Par Anouk Dunant Gonzenbach
La pharmacie au coin de la rue
C’est fou comme les gestes quotidiens les plus banals changent de sens aujourd’hui, et c’est fou comme une constatation si banale peut se matérialiser par des bouffées de je-ne-sais-quoi ou de quelques larmes qui montent aux yeux inopinément. Mais la vue dans un parc d’un toboggan censuré par une croix en bande de chantier rouge et blanche est-elle si banale.
Parmi les gestes quotidiens, ou disons environ une fois par mois pour être plus honnête, le petit achat à la pharmacie. Enfin, ce fut quotidien, un temps, le temps du lait en poudre, des dosettes pour nettoyer les yeux ou de la vitamine K, ce temps où une promenade jusqu’à la pharmacie avec une poussette -voire une poussette plus une écharpe de portage- équivalait à la montée de l’Everest sans oxygène par la face nord. En ce temps-là, les pharmaciennes étaient le repère, le phare du coin de la rue.
Depuis, elles sont là, dans le paysage, au fil des années les bonjour et les sourires se sont appuyés, des paroles autres que juste nécessaires se sont échangées, puis des bouts d’histoire. Du vrai lien social pour tous les clients, les pharmaciennes de Saint-Jean, stables dans le temps, spontanées dans un accueil avenant jamais affaibli, ancrées dans la vie du quartier (c’est là qu’a lieu année après année le désormais célèbre concours de déguisements de l’Escalade pour les enfants).
Un paysage qui n’était pas censé se modifier, un paysage paisible entre boucherie, boulangerie, école, poste et pharmacie, au bout la Coop, entre deux les rencontres sur le trottoir. Et là, au dixième jour de confinement, je n’avais pas besoin de masque ni de désinfectant, non, je savais bien que c’est la pénurie, je voulais juste acheter un produit normal comme en temps normal. Sauf que. Dans cette pharmacie aussi familière que le clocher de l’école, de voir les flèches dessinées par terre pour indiquer le sens de la visite, les rayons barrés par cette fameuse bande de chantier rouge et blanche pour ne pas se disperser, mes pharmaciennes heureusement protégées mais éloignées derrière une vitre en plexi qui avait poussé là, un calme inhabituel à l’intérieur, j’ai flippé.
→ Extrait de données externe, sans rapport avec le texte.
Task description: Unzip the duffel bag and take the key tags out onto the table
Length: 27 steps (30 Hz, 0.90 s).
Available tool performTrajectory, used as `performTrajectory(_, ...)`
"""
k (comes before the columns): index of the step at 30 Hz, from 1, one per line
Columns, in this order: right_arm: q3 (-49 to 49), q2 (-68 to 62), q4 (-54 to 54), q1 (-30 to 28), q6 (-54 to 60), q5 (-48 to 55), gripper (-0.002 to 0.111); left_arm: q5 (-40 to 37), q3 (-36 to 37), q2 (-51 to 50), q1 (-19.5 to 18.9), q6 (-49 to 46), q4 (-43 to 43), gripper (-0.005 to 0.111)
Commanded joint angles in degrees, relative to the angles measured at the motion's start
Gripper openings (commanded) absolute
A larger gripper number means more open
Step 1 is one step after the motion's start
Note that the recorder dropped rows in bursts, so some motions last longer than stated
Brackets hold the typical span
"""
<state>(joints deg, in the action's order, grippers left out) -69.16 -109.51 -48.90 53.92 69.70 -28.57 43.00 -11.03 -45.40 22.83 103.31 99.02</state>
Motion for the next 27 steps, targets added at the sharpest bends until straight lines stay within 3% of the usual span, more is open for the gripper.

J’ai flippé, parce que je ne leur avais jamais dit, aux pharmaciennes, que je les aimais, ni à la boulangère ou à la postière d’ailleurs, je ne leur dirai jamais, ça ne se fait pas trop, mais on devrait, j’ai flippé parce que même si on sait que la normalité peut nous être retirée d’un instant à l’autre, je ne l’avais jamais vraiment vécu, j’ai flippé parce que je ne leur avais jamais dit merci d’être là, aux pharmaciennes, aux boulangères, à la postière, au boucher, j’ai flippé il faut bien l’avouer parce que justement je venais acheter un truc banal et pas du paracétamol d’urgence, j’ai flippé parce que dans la reconnaissance des moments de grâce quotidiens, je n’avais jamais pensé à la visite à la pharmacie, j’ai flippé parce qu’un simple achat à la pharmacie devenait un moment essentiel de la journée.
Je pensais, avant tout cela, devenir gentiment ceinture verte de l’observation du quotidien, et voilà qu’un lieu commun me saute au visage. Leçon de modestie. Regarder autrement la pharmacie au coin de la rue.